A convoy of Chadian tanks and armored vehicles motored out of the capital Friday to help fight the Nigerian insurgent group Boko Haram.
The convoy left N'Djamena soon after Chad's parliament voted to send troops into nearby Cameroon, whose forces have clashed repeatedly with the militants.
Chadian journalist Michel Didama told VOA's French-to-Africa Service that he saw the convoy heading south, presumably to cross the Logone River into Cameroon. He said the soldiers seemed "excited" at the prospect of fighting the insurgents.
It was not clear if the troops will enter Boko Haram's strongholds in northeastern Nigeria.
Chad said earlier this week that it would support Cameroon, whose president, Paul Biya, had appealed for a coordinated international response to Boko Haram. Biya did not say when nor how many troops would be deployed in his Thursday announcement.

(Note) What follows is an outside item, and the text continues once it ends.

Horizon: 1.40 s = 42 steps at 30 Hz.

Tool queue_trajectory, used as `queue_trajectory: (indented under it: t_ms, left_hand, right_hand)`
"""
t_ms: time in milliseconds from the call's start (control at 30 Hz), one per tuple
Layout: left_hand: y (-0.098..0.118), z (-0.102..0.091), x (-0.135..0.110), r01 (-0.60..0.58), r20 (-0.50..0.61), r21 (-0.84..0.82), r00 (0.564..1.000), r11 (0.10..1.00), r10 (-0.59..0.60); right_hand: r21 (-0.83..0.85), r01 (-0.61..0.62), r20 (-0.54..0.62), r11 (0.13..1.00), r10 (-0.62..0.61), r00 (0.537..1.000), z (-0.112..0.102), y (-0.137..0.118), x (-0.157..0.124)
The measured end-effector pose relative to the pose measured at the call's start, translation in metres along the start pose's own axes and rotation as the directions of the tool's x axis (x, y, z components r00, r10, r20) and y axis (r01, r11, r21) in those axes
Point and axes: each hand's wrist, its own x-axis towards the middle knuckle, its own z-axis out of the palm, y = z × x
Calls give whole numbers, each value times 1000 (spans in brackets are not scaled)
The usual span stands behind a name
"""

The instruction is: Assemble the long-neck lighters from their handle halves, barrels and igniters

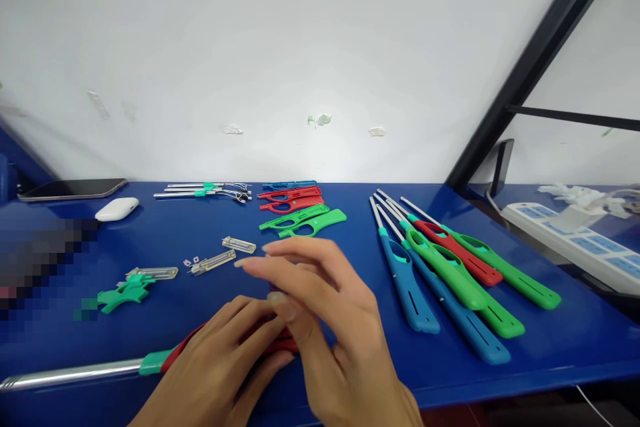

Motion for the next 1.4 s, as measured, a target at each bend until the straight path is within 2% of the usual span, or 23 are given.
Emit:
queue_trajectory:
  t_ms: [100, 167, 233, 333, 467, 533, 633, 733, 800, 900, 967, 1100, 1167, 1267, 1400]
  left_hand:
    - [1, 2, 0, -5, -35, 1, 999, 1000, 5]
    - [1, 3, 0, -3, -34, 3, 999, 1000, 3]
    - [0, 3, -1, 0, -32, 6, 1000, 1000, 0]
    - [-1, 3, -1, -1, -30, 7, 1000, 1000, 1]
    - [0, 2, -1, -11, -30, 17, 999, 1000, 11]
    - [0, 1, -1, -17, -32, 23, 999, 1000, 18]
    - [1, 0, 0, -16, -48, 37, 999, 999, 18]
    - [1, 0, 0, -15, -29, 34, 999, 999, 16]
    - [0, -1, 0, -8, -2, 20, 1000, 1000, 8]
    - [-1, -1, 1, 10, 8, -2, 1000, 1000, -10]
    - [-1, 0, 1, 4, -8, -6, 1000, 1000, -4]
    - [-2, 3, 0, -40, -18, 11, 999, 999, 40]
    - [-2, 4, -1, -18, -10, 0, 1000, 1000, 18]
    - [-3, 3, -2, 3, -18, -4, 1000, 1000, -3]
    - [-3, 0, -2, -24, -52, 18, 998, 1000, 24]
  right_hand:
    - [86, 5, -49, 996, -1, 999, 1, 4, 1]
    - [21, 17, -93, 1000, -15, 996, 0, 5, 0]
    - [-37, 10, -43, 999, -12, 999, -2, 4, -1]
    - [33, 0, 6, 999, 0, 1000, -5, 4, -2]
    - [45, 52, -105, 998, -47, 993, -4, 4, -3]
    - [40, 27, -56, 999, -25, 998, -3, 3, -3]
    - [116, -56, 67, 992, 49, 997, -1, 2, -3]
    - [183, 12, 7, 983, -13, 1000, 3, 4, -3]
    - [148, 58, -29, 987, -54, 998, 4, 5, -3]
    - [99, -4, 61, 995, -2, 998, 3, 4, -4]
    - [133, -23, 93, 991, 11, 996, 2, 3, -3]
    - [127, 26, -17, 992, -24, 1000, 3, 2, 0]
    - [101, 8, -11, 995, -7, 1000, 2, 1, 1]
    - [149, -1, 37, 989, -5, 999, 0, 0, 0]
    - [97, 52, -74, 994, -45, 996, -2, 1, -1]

But Cameroon military spokesman Colonel Didier Badjeck said negotiations with Chad intensified after suspected Boko Haram fighters attacked Cameroonian villages from Lake Chad, which borders Nigeria, Cameroon, Chad and Niger.
Badjeck said they have been facing Boko Haram fighters who changed strategy and were constantly attacking Cameroonian villages from Lake Chad. He said the group has been demonstrating resilience — an indication that it is still receiving support. Cameroon has deployed thousands of troops to its northern border in response to the growing attacks. Earlier this week, the Cameroon military said it repelled an attempted attack on a military base in Kolofata and killed at least 143 suspected Boko Haram fighters.

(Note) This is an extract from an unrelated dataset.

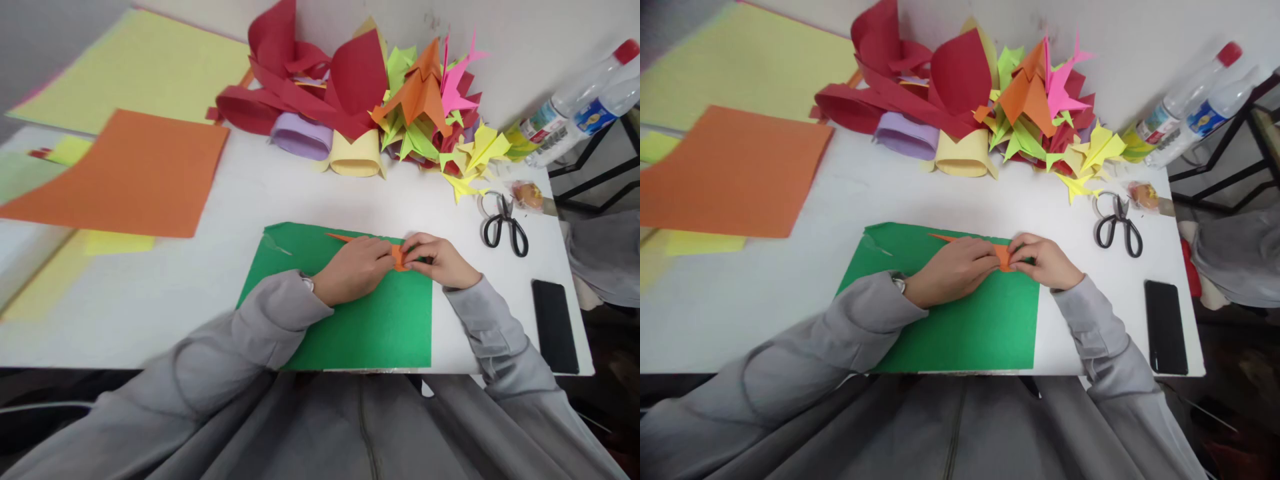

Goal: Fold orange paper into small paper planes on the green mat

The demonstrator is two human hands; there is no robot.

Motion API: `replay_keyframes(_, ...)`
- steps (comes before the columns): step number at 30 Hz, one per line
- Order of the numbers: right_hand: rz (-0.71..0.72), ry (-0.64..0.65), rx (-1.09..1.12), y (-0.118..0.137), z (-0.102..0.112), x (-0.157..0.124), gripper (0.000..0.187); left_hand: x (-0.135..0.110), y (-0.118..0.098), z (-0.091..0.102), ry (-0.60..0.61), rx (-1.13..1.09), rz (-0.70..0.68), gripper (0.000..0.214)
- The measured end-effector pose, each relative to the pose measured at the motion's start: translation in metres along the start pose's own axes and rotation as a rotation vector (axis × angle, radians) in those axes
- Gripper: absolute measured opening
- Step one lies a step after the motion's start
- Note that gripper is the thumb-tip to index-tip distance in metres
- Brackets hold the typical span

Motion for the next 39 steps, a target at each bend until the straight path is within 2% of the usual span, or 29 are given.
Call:
replay_keyframes(8, 0.006, 0.038, -0.078, 0.002, -0.002, 0.0, 0.009, -0.004, -0.009, 0.005, -0.087, 0.018, 0.066, 0.025)
replay_keyframes(17, -0.026, 0.068, -0.138, 0.004, -0.001, 0.0, 0.01, -0.002, -0.012, 0.005, -0.071, 0.013, 0.115, 0.027)
replay_keyframes(29, -0.108, 0.032, -0.236, 0.009, -0.006, 0.0, 0.012, 0.002, -0.012, 0.002, -0.036, -0.201, 0.39, 0.025)
replay_keyframes(39, -0.133, 0.026, -0.328, 0.014, -0.009, 0.001, 0.015, 0.004, -0.016, -0.005, 0.039, 0.013, 0.438, 0.023)
Point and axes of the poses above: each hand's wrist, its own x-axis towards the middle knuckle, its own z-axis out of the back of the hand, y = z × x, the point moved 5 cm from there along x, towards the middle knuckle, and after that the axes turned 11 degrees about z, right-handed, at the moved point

Witnesses and human rights groups say the militants also burned thousands of homes in the Nigerian town of Baga and surrounding areas after driving out government soldiers on January 3.
The destruction was condemned by U.S. Secretary of State John Kerry, who said it amounted to "nothing less" than a crime against humanity.

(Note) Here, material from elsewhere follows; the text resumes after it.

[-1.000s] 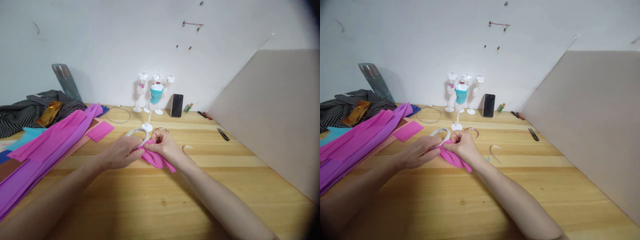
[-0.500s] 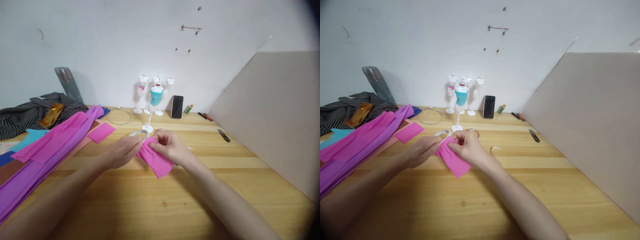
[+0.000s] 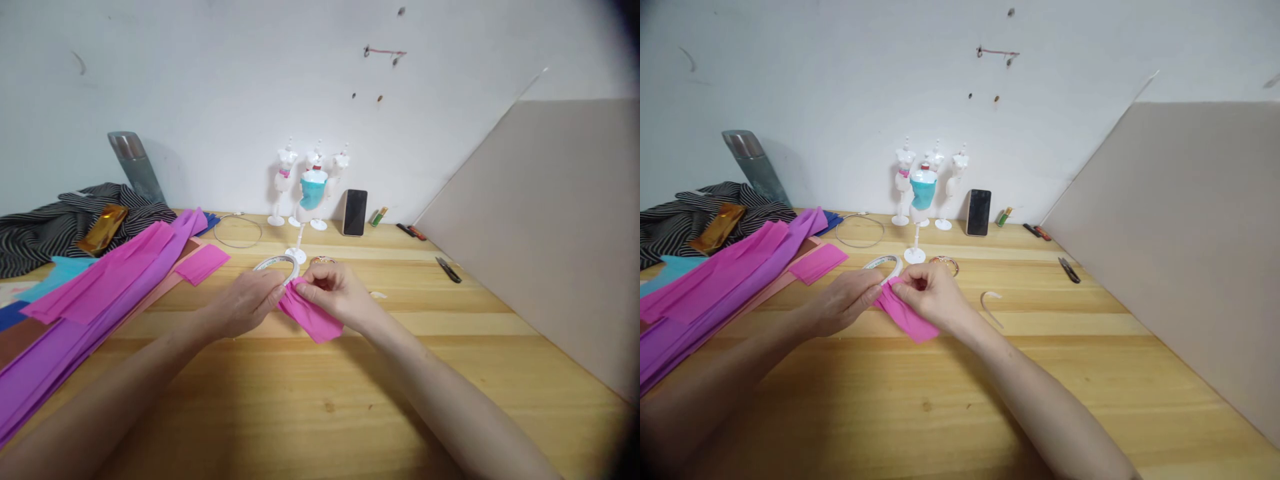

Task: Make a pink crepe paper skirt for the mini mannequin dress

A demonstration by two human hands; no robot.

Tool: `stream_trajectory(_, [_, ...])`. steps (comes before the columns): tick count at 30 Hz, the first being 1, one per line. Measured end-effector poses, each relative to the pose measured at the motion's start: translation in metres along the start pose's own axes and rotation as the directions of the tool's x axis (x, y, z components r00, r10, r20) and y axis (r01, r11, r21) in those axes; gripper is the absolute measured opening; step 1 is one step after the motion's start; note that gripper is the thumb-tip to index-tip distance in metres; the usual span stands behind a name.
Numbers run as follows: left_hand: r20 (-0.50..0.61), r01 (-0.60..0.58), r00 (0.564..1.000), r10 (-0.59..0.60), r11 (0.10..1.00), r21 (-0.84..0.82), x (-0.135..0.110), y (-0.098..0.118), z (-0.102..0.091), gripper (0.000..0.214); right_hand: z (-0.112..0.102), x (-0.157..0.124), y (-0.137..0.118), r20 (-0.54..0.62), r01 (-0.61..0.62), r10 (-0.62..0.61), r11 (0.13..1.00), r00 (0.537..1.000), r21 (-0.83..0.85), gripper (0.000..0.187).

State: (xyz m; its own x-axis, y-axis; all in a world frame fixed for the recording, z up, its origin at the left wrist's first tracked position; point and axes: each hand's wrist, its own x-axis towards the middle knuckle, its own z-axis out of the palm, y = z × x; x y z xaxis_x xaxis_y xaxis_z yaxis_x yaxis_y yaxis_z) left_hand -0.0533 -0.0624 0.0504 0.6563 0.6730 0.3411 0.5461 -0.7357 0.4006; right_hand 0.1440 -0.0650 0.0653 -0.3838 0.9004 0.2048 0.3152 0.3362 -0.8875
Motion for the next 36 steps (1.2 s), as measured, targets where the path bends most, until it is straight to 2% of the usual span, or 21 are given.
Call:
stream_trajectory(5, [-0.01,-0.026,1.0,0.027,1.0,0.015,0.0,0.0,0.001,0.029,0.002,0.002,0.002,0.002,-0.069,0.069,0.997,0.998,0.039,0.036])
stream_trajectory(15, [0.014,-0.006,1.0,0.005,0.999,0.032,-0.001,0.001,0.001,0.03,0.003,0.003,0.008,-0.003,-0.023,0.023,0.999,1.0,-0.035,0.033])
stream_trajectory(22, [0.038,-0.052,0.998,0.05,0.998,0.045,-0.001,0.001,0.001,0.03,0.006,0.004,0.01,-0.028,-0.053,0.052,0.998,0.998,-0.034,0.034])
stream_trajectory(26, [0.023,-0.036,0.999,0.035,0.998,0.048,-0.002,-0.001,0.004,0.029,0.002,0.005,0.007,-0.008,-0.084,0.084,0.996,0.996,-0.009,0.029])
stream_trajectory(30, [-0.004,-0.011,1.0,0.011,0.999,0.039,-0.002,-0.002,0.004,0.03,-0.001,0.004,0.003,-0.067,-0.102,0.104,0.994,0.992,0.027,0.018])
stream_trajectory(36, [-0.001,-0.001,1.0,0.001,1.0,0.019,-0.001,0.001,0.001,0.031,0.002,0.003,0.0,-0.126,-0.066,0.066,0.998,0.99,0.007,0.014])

Thousands of Baga residents fled for the Borno state capital of Maiduguri or crossed into Chadian territory over Lake Chad. The U.N. refugee agency said this week that many refugees remain stuck on islands in the lake.
Boko Haram now controls large parts of Borno state, and the insurgency has become a major issue in the re-election campaign of Nigerian President Goodluck Jonathan.
The Boko Haram threat is likely to loom large at the AU summit meetings in Addis Ababa later this month.
According to reports by Reuters, West African leaders are considering creating a military force to fight Boko Haram Islamist militants and will hold a regional summit next week to discuss the issue, Ghana's President John Mahama said on Friday.
Regional bloc ECOWAS will seek the support of the AU for its plans, said Mahama.
“Nigeria is taking military action and Cameroon is fighting Boko Haram, but I think we are increasingly getting to the point where probably a regional or a multinational force is coming into consideration,” Mahama, who currently chairs ECOWAS, told a news conference.
“It is what we want to discuss at the AU because, if that must happen, there must be a mandate to allow such a force to operate,” he said.
Portions of this report are from Reuters and AFP.